Five Things About Me

Durruti of Love and Rage sent me a meme, asking me to reveal five things about myself. I'm not so sure there are five things about me that are worth hearing about, and that I haven't already talked about ad nauseum, worthy or not. After all I'm one of my own favorite subjects. But this is what I came up with.

#1. I can identify mushroom species. If I were to take you mushroom picking in Italy, in the woods of the town where I spent summers as a kid, I would feel confident that I could distinguish the yummy Amanita cesarea, whose cap is orange and whose flesh is pale yellow, from the deadly (yes, you can actually die from eating it) Amanita phalloides, whose cap is a grayish green/brown and whose flesh is white, and from the poisonous and possibly hallucinogenic Amanita muscaria -- the toadstool you often see pictured in fairy tale illustrations -- whose red cap is dotted with white spots, even though all three mushrooms have the exact same physical characteristics, except color.

And I'm also sure that I could tell apart the highly prized porcino (Boletus aereus or Boletus edulis) from the lowly pinarolo, which is abundant and edible but somewhat icky, and that I could distinguish both from my favorite-named mushroom, Boletus satanas, which looks like a porcino except for a slightly off coloration, and whose flesh instantly turns a lurid (satanic?) blue if you stab it with your walking stick.

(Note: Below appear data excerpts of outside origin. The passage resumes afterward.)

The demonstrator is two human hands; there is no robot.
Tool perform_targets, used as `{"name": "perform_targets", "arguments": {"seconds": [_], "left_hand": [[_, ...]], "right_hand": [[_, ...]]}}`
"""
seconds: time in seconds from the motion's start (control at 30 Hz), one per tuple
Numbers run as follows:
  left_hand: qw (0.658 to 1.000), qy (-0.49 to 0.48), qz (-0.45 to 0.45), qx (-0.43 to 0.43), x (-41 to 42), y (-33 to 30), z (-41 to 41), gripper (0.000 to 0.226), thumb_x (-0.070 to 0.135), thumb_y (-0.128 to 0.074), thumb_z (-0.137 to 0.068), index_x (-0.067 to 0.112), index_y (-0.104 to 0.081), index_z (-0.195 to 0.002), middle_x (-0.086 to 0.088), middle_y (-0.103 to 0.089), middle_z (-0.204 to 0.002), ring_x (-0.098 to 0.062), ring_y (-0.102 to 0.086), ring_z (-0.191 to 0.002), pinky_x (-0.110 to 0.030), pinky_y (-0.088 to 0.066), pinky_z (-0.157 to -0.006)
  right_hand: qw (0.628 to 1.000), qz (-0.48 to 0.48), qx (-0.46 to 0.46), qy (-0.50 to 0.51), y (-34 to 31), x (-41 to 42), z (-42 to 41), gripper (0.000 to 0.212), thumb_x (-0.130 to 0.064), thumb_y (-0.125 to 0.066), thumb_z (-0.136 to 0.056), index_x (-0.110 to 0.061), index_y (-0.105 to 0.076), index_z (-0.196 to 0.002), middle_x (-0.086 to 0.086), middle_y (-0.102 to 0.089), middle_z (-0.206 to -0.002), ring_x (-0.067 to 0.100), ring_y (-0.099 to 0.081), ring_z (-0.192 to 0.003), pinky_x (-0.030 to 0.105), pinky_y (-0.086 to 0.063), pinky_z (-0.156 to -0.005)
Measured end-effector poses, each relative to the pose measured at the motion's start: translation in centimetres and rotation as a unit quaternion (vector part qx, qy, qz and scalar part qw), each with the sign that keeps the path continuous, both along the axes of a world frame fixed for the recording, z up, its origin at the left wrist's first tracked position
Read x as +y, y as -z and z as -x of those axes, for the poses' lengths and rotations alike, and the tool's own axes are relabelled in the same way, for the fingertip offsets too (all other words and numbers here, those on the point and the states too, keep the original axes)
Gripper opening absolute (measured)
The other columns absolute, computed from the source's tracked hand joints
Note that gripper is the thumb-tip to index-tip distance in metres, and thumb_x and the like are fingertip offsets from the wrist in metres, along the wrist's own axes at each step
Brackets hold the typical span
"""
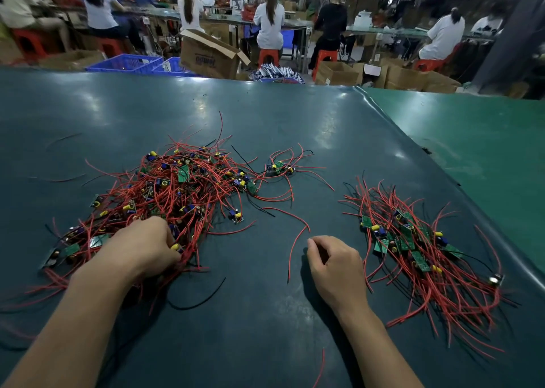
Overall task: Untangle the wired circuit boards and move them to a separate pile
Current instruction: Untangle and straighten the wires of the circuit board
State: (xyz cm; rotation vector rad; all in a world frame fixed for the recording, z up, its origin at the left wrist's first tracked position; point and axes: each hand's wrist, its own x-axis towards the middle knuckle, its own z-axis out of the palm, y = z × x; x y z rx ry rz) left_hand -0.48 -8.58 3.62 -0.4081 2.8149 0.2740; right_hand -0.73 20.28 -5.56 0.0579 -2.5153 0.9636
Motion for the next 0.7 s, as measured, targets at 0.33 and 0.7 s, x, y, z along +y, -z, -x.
{"name": "perform_targets", "arguments": {"seconds": [0.33,0.7], "left_hand": [[0.988,-0.033,0.038,0.143,0.8,-1.8,0.4,0.017,0.049,-0.074,-0.080,0.033,-0.071,-0.074,-0.001,-0.072,-0.095,-0.026,-0.065,-0.093,-0.035,-0.049,-0.080],[0.938,-0.036,-0.168,0.300,4.4,-0.8,1.1,0.007,0.020,-0.076,-0.084,0.021,-0.073,-0.077,-0.008,-0.071,-0.092,-0.026,-0.063,-0.088,-0.037,-0.051,-0.087]], "right_hand": [[1.000,0.013,0.000,-0.002,-0.2,0.1,0.1,0.015,-0.018,-0.062,-0.093,-0.011,-0.074,-0.086,-0.002,-0.072,-0.082,0.017,-0.064,-0.075,0.036,-0.052,-0.070],[1.000,0.024,-0.009,0.001,-0.5,0.1,0.0,0.017,-0.018,-0.062,-0.093,-0.010,-0.074,-0.085,0.000,-0.071,-0.078,0.018,-0.063,-0.073,0.035,-0.051,-0.070]]}}
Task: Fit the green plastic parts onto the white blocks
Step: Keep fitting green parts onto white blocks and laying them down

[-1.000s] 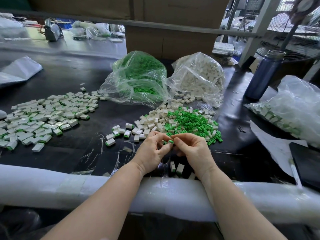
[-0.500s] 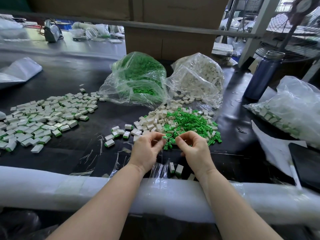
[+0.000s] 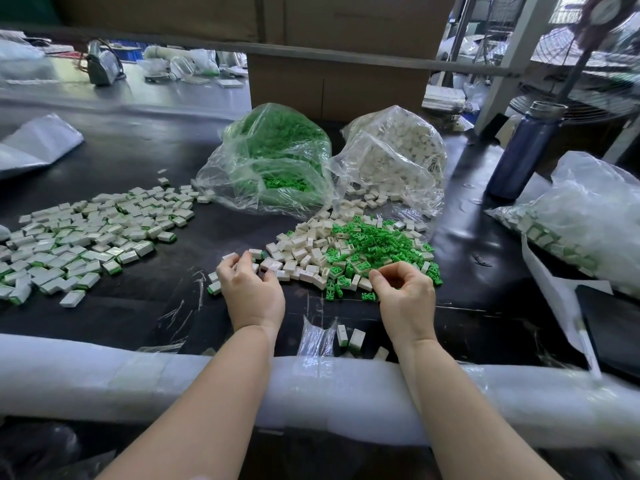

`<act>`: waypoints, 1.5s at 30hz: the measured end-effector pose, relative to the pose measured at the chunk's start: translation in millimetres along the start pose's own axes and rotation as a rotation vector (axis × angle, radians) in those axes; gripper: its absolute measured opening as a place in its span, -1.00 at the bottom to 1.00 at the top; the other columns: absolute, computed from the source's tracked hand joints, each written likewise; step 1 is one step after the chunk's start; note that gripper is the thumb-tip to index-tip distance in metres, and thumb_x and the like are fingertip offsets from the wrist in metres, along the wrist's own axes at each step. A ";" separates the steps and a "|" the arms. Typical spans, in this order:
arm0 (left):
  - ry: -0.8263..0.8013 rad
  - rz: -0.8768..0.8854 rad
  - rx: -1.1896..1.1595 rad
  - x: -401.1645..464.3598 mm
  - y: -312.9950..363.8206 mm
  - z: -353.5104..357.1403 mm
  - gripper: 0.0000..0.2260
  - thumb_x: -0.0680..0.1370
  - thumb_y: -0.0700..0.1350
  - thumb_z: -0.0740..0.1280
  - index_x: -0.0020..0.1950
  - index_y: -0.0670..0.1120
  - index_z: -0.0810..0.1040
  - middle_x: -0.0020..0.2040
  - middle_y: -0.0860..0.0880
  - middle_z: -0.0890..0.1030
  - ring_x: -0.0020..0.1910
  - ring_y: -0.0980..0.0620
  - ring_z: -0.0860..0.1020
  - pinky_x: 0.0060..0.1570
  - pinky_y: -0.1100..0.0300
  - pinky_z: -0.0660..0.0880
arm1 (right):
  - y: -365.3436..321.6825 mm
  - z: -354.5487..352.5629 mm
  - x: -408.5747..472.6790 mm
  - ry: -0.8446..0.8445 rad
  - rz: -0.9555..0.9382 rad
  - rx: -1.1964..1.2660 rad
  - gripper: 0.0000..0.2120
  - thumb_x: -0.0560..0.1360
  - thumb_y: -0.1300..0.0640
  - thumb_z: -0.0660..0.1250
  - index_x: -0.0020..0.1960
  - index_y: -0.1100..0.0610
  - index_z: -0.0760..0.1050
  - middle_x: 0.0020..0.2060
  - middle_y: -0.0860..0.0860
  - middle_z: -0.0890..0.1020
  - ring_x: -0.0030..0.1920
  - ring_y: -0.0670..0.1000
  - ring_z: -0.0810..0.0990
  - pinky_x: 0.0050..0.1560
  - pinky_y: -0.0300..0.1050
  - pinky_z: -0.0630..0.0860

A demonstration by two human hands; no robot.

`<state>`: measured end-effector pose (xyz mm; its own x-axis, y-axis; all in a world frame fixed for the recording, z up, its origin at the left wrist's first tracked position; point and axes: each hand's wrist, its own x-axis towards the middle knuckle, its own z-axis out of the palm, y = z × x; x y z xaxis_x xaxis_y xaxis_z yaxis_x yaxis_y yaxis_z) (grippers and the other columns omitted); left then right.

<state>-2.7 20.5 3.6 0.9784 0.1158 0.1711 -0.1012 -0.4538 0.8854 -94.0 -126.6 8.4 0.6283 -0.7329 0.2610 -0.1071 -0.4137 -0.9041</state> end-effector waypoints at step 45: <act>-0.665 0.358 -0.060 -18.3 5.4 9.7 -0.94 0.52 -0.11 0.36 -0.06 0.05 0.52 -0.14 0.06 0.57 -0.11 0.14 0.53 -0.06 0.45 0.44 | -4.6 6.4 -6.3 -0.244 -0.143 -0.006 -0.88 0.47 0.29 0.37 -0.13 0.09 0.53 -0.25 -0.09 0.60 -0.16 -0.06 0.58 -0.06 -0.31 0.50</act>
<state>-19.5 7.3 1.1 0.7846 -0.5956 0.1721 -0.4239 -0.3129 0.8500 -92.6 -116.7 8.7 0.8040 -0.5158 0.2959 -0.0083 -0.5073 -0.8617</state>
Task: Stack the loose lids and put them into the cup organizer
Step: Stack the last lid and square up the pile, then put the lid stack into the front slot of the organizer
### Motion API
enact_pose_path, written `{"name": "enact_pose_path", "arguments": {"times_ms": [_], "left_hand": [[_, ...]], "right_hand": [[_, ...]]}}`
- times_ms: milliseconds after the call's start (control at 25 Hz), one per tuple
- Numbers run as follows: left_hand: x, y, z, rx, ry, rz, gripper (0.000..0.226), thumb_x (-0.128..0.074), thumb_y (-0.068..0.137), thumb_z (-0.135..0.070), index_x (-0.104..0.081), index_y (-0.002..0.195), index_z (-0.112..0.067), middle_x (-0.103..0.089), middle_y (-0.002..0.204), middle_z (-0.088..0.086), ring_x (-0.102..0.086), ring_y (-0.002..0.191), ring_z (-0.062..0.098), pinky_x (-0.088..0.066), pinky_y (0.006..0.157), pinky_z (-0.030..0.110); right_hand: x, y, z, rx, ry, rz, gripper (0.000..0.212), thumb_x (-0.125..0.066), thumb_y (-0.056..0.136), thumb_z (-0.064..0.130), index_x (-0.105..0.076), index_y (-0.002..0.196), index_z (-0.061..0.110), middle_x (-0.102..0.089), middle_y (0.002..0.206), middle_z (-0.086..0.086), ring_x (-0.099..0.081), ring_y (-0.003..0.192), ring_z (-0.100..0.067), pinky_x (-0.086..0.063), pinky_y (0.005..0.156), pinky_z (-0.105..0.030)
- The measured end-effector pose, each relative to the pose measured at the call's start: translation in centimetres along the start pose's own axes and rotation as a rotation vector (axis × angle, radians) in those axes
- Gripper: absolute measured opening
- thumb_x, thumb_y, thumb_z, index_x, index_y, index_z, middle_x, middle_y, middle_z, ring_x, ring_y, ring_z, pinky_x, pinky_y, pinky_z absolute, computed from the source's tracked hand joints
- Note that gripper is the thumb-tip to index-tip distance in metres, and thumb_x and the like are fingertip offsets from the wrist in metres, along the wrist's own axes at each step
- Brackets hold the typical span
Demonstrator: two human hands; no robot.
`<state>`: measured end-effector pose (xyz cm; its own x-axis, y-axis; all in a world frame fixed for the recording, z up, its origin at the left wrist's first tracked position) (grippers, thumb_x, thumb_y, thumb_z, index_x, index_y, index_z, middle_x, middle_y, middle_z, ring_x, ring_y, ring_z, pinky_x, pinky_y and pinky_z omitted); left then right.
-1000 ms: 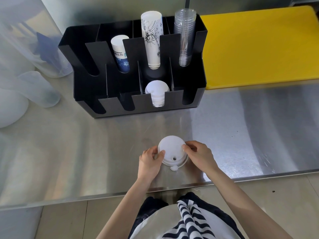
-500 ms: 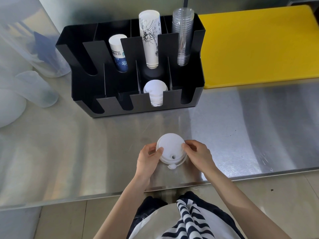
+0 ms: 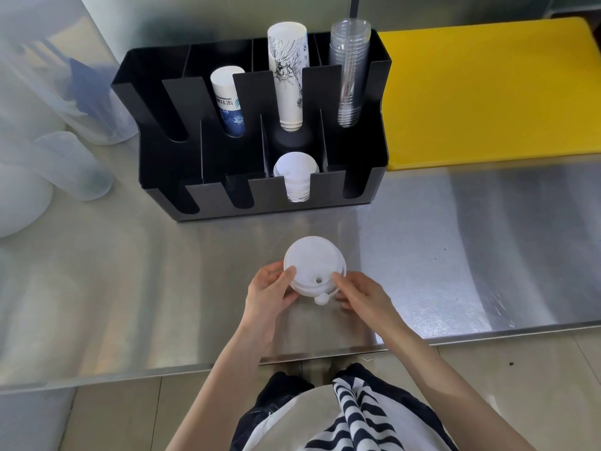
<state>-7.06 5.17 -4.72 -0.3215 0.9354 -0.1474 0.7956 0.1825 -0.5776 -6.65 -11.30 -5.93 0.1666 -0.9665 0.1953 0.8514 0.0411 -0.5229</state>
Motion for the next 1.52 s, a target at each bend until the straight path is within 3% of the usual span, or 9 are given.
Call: {"name": "enact_pose_path", "arguments": {"times_ms": [120,280,440,600,720,920,1080,1280,1520], "left_hand": [[0.1,0.0,-0.4,-0.009,-0.012,-0.008,0.023,-0.060,0.083,-0.017,-0.055,0.105,-0.011,-0.067,0.091,0.001,-0.065,0.080,0.012,-0.056,0.068,0.020],[0.0,-0.1,-0.6,-0.004,-0.021,-0.001,0.027,-0.060,0.083,-0.018,-0.055,0.108,-0.009,-0.066,0.099,0.006,-0.064,0.086,0.016,-0.053,0.077,0.025],[0.1,-0.3,-0.7,-0.010,-0.017,0.005,0.032,-0.059,0.084,-0.019,-0.053,0.113,-0.008,-0.064,0.107,0.009,-0.063,0.090,0.019,-0.053,0.077,0.026],[0.2,-0.3,-0.9,-0.049,0.017,-0.002,0.026,-0.060,0.083,-0.018,-0.054,0.107,-0.011,-0.063,0.110,0.011,-0.063,0.099,0.024,-0.057,0.075,0.025],[0.3,0.0,-1.1,-0.079,0.056,0.010,0.025,-0.060,0.083,-0.018,-0.055,0.108,-0.014,-0.062,0.115,0.013,-0.061,0.104,0.025,-0.054,0.079,0.027],[0.6,1.1,-2.7,-0.316,0.467,0.049,0.046,-0.065,0.079,-0.026,-0.046,0.121,-0.026,-0.052,0.123,0.000,-0.059,0.100,0.014,-0.049,0.092,0.035],[0.3,1.7,-4.2,-0.527,0.711,0.111,0.080,-0.073,0.071,-0.030,-0.026,0.136,-0.029,-0.031,0.120,-0.011,-0.050,0.099,0.005,-0.046,0.079,0.010],[0.3,3.0,-7.6,-0.666,0.823,0.044,0.081,-0.072,0.070,-0.035,-0.026,0.136,-0.027,-0.034,0.124,-0.005,-0.049,0.102,0.010,-0.044,0.086,0.028],[0.2,4.8,-11.4,-0.742,0.868,0.038,0.076,-0.072,0.072,-0.030,-0.029,0.134,-0.025,-0.038,0.126,-0.001,-0.048,0.090,0.002,-0.043,0.081,0.027]], "right_hand": [[-1.2,-0.8,-0.2,-0.010,-0.012,0.175,0.029,-0.054,0.083,0.044,-0.065,0.088,0.017,-0.069,0.088,-0.003,-0.064,0.079,-0.011,-0.053,0.079,-0.024],[-2.0,-1.1,0.1,0.015,0.086,0.165,0.018,-0.052,0.087,0.032,-0.063,0.082,0.019,-0.065,0.074,0.000,-0.062,0.069,-0.009,-0.053,0.066,-0.017],[-2.0,-1.0,0.3,0.024,0.078,0.151,0.021,-0.051,0.088,0.027,-0.064,0.081,0.012,-0.064,0.068,0.000,-0.060,0.066,-0.013,-0.053,0.071,-0.024],[-2.2,-0.8,0.4,0.057,0.014,0.139,0.023,-0.051,0.088,0.028,-0.064,0.078,0.012,-0.064,0.063,0.003,-0.058,0.053,-0.003,-0.050,0.058,-0.010],[-2.4,-0.5,0.6,0.071,-0.009,0.126,0.023,-0.051,0.087,0.028,-0.063,0.073,0.015,-0.064,0.060,0.005,-0.058,0.055,-0.006,-0.050,0.063,-0.015],[-2.3,0.4,1.7,0.131,-0.007,0.093,0.024,-0.051,0.087,0.028,-0.064,0.070,0.017,-0.064,0.053,0.010,-0.059,0.061,-0.013,-0.051,0.071,-0.028],[-2.2,1.5,3.4,0.195,0.003,0.095,0.024,-0.050,0.087,0.031,-0.063,0.067,0.025,-0.065,0.050,0.016,-0.059,0.059,-0.008,-0.051,0.071,-0.027],[-2.3,3.4,6.1,0.268,-0.007,0.092,0.023,-0.049,0.086,0.033,-0.063,0.070,0.025,-0.065,0.052,0.018,-0.060,0.064,-0.010,-0.052,0.076,-0.031],[-2.7,6.0,9.6,0.351,-0.013,0.105,0.024,-0.047,0.088,0.030,-0.063,0.071,0.022,-0.060,0.048,0.017,-0.054,0.049,0.003,-0.046,0.053,-0.008]]}}
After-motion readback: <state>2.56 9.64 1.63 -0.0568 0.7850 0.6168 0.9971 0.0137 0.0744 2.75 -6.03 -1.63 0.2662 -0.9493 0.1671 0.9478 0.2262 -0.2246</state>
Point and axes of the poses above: each hand's wrist, its own y-axis towards the middle knuckle, its own x-axis out of the back of the hand, z = x × y, the point moved 2 cm from there along y, towards the middle knuckle
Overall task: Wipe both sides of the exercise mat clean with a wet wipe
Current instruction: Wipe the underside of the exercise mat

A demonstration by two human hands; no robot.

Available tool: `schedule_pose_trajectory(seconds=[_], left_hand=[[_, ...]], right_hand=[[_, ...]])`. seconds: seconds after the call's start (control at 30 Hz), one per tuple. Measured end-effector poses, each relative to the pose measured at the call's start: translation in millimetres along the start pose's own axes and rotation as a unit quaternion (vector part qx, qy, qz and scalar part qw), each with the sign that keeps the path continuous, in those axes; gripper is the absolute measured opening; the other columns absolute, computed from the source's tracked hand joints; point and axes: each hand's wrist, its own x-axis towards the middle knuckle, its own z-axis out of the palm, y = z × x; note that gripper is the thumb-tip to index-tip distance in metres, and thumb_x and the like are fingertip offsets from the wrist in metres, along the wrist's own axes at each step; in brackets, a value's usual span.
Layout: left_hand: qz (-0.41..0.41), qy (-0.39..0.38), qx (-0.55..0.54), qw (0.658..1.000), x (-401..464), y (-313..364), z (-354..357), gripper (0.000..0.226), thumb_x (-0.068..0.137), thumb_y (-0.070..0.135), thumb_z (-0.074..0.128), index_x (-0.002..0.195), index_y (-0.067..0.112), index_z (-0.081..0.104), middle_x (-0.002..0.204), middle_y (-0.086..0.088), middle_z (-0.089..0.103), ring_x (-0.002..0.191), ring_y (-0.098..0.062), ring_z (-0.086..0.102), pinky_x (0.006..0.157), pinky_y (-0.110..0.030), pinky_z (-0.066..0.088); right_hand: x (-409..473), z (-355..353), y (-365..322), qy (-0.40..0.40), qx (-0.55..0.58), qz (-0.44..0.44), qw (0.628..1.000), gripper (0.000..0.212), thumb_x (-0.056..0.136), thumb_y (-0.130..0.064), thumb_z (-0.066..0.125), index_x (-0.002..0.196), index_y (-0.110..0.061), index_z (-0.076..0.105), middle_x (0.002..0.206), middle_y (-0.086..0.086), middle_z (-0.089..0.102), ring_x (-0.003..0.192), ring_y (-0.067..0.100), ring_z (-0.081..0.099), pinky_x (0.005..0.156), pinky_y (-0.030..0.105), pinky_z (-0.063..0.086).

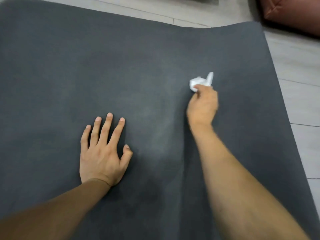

Of course such determinations were never left up to me. My dad was an avid mushroom-picker, and I was all of twelve the last time we all went mushroom-picking; the first time, I was probably four or five.

The town and environs were almost impossibly quaint. There was a field next to the house where you could pick wild thyme, and oregano grew along the side of the road. There were blackberry brambles everywhere. In the woods, so storybook-perfect you might expect to run into woodland nymphs, you could collect bags of chestnuts (the edible kind), and sometimes even hazelnuts, strewn on the ground. In town, old men played cards at outdoor cafes, or bocce balls behind the church, in a not-very-flat area rutted by tree roots. There were about half a dozen churches. Every church rang its bells every day at noon, but never exactly at the same time as another. You could hear the cheerful clanging for miles. The local movie theater showed a different movie every summer night, to a packed house. (I remember seeing The Producers.) Mostly, though, I think I was jealous of the hip teenagers, who were summer vacationers like ourselves, zooming around on their Vespa scooters and hanging out in the town squares laughing and smoking in loud, raucous groups.

#2. I love my online friends. I never thought that I would make friends online, nor did I even try to. I've never joined any sites that exist for that purpose. The reason I joined the Green Day forum more than two years ago was to stay updated on everything the band was doing, and to see the latest videos and pictures. I was also initially hoping to talk about Green Day on the forum but there was just too much silliness: it was nearly impossible to even offer up an opinion. A post that was longer than a sentence wouldn't even get read. But it unexpectedly started to grow on me. The kids were just so damn funny, I went back again and again specifically for the silliness.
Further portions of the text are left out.